Silanization of siliceous materials, part 3: Modification of surface energy and acid-base properties of silica nanoparticles determined by inverse gas chromatography (IGC)

Abstract Surface modified silica nanoparticles are well-established composite materials. To improve their embedding and application behavior, surface energy analysis has been performed before and after silanization with mercaptopropyltrimethoxysilane (MPTMS) using inverse gas chromatography technique (IGC). Experiments with two silica materials have been conducted at infinite dilution to determine the dispersive component of the surface energy ( γ s d ) as well as the specific component ( γ s sp ) using the van Oss theory and a least-squares procedure evaluating the IGC data of 8 polar probe molecules collectively (instead of evaluating only the data of a pair of monopolar probes as is often the case in IGC studies).

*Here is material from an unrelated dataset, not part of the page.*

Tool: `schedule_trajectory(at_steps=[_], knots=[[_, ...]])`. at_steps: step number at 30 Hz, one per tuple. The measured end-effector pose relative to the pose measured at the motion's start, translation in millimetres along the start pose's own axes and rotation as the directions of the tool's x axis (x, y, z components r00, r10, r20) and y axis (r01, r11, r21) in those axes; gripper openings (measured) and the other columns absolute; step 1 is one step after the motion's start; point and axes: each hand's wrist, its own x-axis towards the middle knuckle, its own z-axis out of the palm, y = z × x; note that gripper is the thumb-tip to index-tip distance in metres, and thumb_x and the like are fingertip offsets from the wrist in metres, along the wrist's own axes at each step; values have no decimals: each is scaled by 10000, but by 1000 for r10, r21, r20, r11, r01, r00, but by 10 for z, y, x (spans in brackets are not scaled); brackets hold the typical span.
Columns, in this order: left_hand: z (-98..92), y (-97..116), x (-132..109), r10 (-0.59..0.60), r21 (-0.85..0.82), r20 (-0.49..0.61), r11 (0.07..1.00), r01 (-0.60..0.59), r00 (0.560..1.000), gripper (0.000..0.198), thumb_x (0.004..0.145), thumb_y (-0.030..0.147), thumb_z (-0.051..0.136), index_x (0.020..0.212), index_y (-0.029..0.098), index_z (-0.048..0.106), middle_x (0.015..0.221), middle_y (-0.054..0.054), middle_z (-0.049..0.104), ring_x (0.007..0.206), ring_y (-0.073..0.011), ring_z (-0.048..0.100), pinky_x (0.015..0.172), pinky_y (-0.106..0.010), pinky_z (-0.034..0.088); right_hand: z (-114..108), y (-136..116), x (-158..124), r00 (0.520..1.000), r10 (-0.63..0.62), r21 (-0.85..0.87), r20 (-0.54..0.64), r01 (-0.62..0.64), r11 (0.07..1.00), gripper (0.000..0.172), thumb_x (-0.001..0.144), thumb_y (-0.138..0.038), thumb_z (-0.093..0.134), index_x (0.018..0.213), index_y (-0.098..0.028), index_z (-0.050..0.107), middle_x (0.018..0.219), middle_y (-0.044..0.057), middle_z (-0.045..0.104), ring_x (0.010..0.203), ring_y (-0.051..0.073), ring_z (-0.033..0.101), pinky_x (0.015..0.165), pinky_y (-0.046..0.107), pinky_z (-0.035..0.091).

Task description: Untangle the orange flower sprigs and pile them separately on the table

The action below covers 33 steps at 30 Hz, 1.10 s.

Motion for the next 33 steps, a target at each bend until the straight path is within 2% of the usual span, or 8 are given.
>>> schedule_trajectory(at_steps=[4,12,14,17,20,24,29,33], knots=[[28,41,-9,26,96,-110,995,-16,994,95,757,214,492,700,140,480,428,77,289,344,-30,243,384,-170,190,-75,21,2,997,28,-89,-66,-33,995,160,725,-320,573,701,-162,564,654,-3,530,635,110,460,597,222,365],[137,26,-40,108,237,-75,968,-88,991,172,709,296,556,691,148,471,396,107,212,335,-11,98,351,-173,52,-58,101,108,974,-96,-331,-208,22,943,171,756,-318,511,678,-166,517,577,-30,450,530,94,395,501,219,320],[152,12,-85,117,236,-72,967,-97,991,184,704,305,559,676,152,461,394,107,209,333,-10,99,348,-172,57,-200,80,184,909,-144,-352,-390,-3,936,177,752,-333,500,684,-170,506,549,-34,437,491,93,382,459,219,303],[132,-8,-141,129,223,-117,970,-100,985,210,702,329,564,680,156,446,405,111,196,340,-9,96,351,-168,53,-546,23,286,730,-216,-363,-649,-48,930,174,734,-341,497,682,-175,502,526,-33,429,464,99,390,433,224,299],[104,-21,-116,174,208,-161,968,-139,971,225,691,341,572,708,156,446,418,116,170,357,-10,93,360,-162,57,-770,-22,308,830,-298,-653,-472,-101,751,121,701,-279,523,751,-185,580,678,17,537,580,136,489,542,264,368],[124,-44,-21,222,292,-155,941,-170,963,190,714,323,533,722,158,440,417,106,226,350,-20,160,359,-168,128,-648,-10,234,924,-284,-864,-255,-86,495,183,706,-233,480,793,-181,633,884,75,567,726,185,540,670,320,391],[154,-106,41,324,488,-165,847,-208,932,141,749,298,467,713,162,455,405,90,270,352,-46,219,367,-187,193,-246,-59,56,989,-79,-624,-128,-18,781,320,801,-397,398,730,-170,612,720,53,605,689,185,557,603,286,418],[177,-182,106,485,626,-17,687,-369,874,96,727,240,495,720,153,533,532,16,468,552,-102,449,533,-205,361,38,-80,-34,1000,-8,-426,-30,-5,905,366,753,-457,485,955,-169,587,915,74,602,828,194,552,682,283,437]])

After surface silylation, the total surface energy ( γ s t ) of pyrogenic silica nanoparticles decreased from 225 mJ/m2 to 149 mJ/m2 referring to both a reduced wettability and an increased hydrophobicity of the MPTMS-modified sample. Moreover, the acidity/basicity parameters according to the van Oss and the Gutmann approach indicated that the acidity of the silica surface decreases by MPTMS grafting. In addition, IGC at finite concentration (using isopropanol as probe molecule) was applied to obtain the energetic heterogeneity of the silica surface. The results showed a bimodal energy distribution with maxima at about 18 and 25 kJ/mol and a reduction of the higher energetic sites from 65% to only 35% after MPTMS treatment. Overall, it can be seen that the dominance of specific interactions on silica surfaces is maintained even after extensive silanization. These findings are in agreement with the results of 29Si CP MAS NMR measurements which confirm the assignment of higher energetic sites to silanol groups. For the interpretation of the IGC results, quantum chemical calculations proved the preferred interaction of isopropanol onto silica surfaces via hydrogen bridging.